Every line of the data should be written out exactly, with the pictures left out.
═══ Given records ═══
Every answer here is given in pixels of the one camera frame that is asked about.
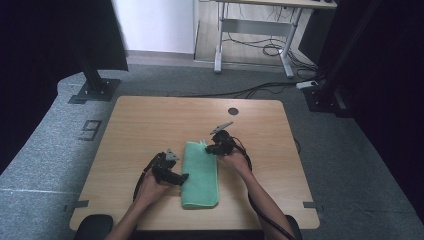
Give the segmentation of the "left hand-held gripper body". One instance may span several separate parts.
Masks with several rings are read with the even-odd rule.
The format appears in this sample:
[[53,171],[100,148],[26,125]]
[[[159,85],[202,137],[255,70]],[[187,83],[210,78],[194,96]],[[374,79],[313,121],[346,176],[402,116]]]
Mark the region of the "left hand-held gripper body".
═══
**Result for this exercise:**
Every answer here is given in pixels of the one camera frame that is asked about.
Give the segmentation of the "left hand-held gripper body". One instance may span several separate parts.
Masks with several rings are read with the even-odd rule.
The format appears in this sample:
[[53,171],[100,148],[26,125]]
[[[159,85],[202,137],[255,70]],[[187,83],[210,78],[194,96]],[[374,79],[313,121],[346,176],[402,116]]]
Mark the region of the "left hand-held gripper body".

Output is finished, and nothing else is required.